CS 461 / 462 / 463:

Career Preparation and Software Engineering Capstone Project

Fall-Winter-Spring Quarters 2009-2010

http://cs.oregonstate.edu/capstone

"You are always in your career." -- Matthew Moran

Class Organization


This page was last updated: September 28, 2009


Learning Objectives

On completion of the course, students will have been able to:

  1. Design, plan, organize, synthesize and complete a significant software project in three academic quarters (Level 5; ABET Outcomes: A, B, C, K, e).
  2. Apply all aspects of the software engineering process, including project planning, requirements documents, software design, coding, testing, walk-throughs, documentation, and delivery (Level 3; ABET Outcomes: A, B, c, I, j, K, l, n).
  3. Demonstrate good communication skills in the form of weekly reports, project talks, posters, and elevator talks (Level 3; ABET Outcomes: F, O).
  4. Participate effectively in a team environment (Level 3; ABET Outcomes: D, o).
  5. Analyze and organize their own career preparation (Level 4; ABET Outcomes: E, G, H, m).
  6. Evaluate the professional, legal, and/or social implications of software product development (Level 6; ABET Outcomes: E,H).
  7. Evaluate the contributions and importance of software projects to the broad user community (Level 6; ABET Outcomes: G, O).
  8. Explain the importance of software projects to people from other disciplines and the general public (Level 3; ABET Outcomes: F, o).

Credits

The three quarters will be worth 2, 2, and 2 credits, respectively.

Prerequisites

 FallWinterSpring
PrerequisitesCS 361CS 361CS 361, 362
Enforced PrerequisitesCS 361CS 361CS 361, 362
Co-requisites--CS 362--

What Will We Be Doing?

Over the next three quarters, we will be learning and discussing various aspects of Computer Science Career Preparation. We will be reading and discussing various topics from the book, as well as with guest speakers.

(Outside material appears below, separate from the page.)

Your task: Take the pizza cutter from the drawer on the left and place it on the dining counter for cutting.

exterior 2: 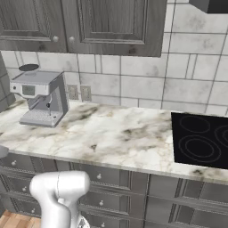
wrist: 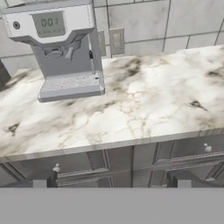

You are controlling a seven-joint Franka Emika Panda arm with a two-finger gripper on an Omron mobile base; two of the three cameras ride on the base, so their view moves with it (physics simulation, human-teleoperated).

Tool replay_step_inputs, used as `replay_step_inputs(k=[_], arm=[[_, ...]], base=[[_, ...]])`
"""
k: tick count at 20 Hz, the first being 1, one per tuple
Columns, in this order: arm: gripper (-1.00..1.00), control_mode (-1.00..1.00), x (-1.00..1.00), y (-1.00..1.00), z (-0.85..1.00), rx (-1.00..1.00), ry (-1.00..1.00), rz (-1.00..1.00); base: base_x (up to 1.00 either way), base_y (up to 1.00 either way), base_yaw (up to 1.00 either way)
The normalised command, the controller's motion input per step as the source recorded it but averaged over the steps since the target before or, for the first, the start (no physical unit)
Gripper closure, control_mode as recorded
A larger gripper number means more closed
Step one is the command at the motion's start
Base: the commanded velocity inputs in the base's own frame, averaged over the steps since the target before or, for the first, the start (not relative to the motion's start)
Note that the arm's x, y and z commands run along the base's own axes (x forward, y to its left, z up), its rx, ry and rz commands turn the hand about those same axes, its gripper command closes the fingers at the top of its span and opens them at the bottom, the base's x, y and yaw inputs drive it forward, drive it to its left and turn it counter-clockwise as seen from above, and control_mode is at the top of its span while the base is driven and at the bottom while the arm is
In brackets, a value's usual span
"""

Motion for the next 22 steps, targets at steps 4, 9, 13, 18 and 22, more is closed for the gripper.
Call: replay_step_inputs(k=[4, 9, 13, 18, 22], arm=[[-1.00, -1.00, -0.40, 0.24, -0.02, 0.00, 0.00, 0.01], [-1.00, -1.00, -0.26, 0.14, -0.12, 0.00, -0.01, 0.03], [-1.00, -1.00, -0.10, 0.10, -0.18, 0.00, -0.06, 0.01], [-1.00, -1.00, -0.07, 0.05, -0.22, 0.00, -0.08, 0.01], [-1.00, -1.00, -0.06, 0.04, -0.30, 0.00, -0.10, 0.00]], base=[[0.00, 0.00, 0.00], [0.00, 0.00, 0.00], [0.00, 0.00, 0.00], [0.00, 0.00, 0.00], [0.00, 0.00, 0.00]])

Also, you will be working in teams of 2-4 students to accomplish a significant project using good software engineering principles. Specifically, this includes:

  1. Requirements Analysis -- What does the client want? How are those requirements prioritized?
  2. The Plan -- How will the project team go about meeting the requirements? What are the milestones, deliverables, and tasks in producing the software?
  3. Design -- What will the project actually do? How will the project do it? How will the project be compartmentalized so that a team can work on it? How will the pieces be integrated?
  4. Risk Assessment -- In what ways could the project go wrong and how bad would they be?
  5. Review(s) -- How will we know if you are on course?
  6. Testing -- How will we know if the implementation satisfies the requirements?
  7. Documentation -- How will the client and support staff know how to use and maintain the product?
  8. Final Report -- What did we do? What went right? What went wrong? If you could do it all over again, what would you do differently?
  9. Sign-off by your project sponsor.

What is "CS Career Preparation"?

There is information all graduates should have, but has probably not been covered in any class. This information will really round out your skill set. The book calls such people Value-Added Technologists.

I am arranging for classes on these topics, sometimes from me, sometimes from others. Topics I am working on include:

This is meant to be more fun and useful than work. Feel free to make additional suggestions!

Book for the Class

Matthew Moran, "The IT Career Builder's Toolkit", Cisco Press, 2005.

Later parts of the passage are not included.